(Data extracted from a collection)

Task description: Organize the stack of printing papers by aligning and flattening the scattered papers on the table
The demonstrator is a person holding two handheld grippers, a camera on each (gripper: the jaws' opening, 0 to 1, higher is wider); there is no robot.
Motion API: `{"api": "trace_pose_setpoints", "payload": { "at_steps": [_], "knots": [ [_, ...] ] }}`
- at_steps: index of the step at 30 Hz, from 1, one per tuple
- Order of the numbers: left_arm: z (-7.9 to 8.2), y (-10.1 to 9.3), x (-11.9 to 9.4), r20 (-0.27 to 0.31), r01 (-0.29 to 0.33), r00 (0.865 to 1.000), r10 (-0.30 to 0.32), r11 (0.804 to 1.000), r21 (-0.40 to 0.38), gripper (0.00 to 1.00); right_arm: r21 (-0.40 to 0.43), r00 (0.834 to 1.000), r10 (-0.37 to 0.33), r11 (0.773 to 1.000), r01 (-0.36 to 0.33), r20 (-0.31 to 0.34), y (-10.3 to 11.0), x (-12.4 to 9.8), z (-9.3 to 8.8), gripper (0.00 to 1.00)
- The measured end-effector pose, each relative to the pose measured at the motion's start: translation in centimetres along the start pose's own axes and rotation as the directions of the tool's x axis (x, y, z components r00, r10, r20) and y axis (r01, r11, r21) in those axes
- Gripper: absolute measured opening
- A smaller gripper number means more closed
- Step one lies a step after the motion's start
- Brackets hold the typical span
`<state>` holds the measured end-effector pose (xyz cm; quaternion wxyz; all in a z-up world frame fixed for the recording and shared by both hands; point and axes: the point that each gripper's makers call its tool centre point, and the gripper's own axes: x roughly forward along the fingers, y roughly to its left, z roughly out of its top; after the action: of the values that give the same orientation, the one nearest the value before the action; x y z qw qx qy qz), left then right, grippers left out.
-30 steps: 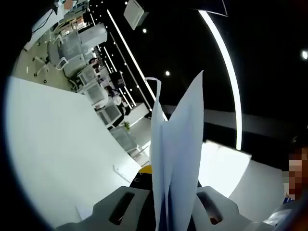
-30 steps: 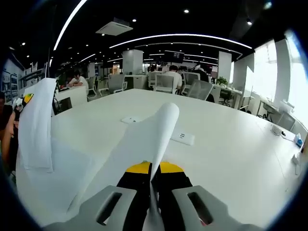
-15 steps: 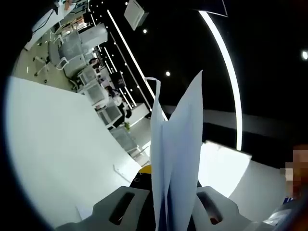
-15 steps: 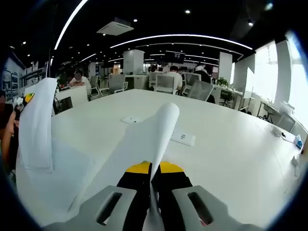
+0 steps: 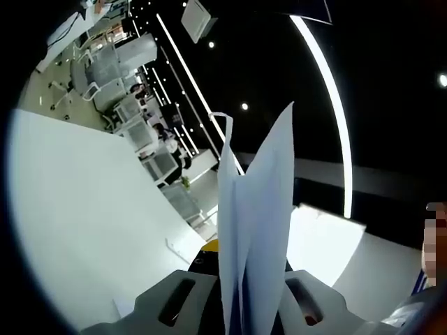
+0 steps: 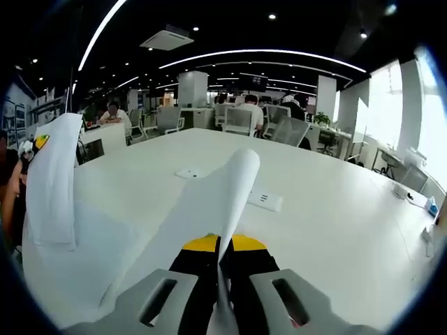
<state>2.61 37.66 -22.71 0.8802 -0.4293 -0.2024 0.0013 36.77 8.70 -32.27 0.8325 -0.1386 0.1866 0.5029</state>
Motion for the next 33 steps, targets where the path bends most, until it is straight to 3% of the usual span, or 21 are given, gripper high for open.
{"api": "trace_pose_setpoints", "payload": {
  "at_steps": [33],
  "knots": [
    [-0.19,-0.57,0.03,0.001,0.001,1.0,-0.001,1.0,0.012,0.06,-0.036,1.0,0.016,0.999,-0.016,0.018,0.58,-0.3,1.05,0.0]
  ]
}}
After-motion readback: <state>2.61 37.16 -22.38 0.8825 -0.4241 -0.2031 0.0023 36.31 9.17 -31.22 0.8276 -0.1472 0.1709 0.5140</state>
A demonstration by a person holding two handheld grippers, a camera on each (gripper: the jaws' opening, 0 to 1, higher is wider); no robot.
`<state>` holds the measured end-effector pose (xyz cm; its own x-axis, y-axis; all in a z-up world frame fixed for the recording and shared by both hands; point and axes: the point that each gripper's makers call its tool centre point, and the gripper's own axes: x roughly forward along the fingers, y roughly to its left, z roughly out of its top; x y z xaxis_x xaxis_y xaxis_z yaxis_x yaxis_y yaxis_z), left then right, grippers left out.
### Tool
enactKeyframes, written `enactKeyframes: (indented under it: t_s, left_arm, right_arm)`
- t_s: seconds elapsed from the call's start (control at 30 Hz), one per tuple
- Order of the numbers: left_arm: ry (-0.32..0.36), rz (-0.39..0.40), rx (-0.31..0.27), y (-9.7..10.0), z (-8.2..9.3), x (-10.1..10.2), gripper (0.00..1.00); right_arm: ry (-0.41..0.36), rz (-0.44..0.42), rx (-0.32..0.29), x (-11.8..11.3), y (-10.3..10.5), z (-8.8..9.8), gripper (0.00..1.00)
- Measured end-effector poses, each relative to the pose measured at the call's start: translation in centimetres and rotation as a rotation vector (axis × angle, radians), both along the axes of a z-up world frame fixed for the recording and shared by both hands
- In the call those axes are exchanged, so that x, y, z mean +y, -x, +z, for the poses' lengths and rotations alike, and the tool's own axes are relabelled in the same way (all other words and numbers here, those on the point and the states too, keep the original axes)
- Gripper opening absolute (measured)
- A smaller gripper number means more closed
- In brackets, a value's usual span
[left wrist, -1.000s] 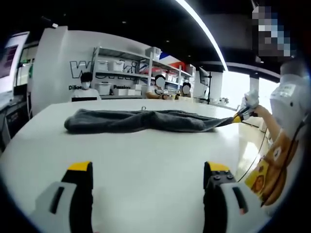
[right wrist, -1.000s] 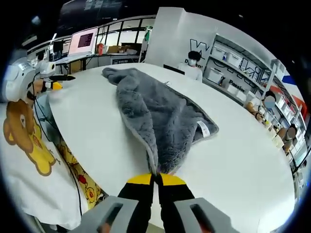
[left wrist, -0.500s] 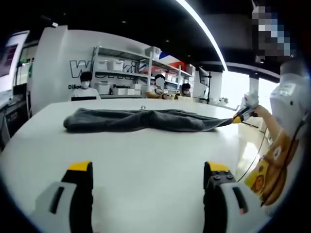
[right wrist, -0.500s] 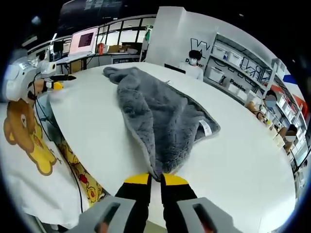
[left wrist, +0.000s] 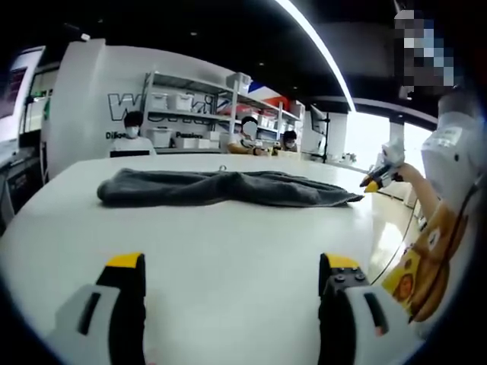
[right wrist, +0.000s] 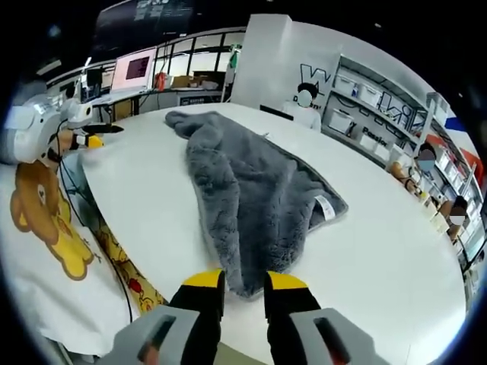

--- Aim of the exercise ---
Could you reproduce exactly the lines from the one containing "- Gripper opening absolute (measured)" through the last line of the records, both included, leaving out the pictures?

--- Response to the task ---
- Gripper opening absolute (measured)
- A smaller gripper number means more closed
- In brackets, a value's usual span
[left wrist, -1.000s] 
[right wrist, -1.000s] 
[left wrist, -0.500s] 
[right wrist, -0.500s] 
[left wrist, +0.000s] 
[right wrist, +0.000s] 

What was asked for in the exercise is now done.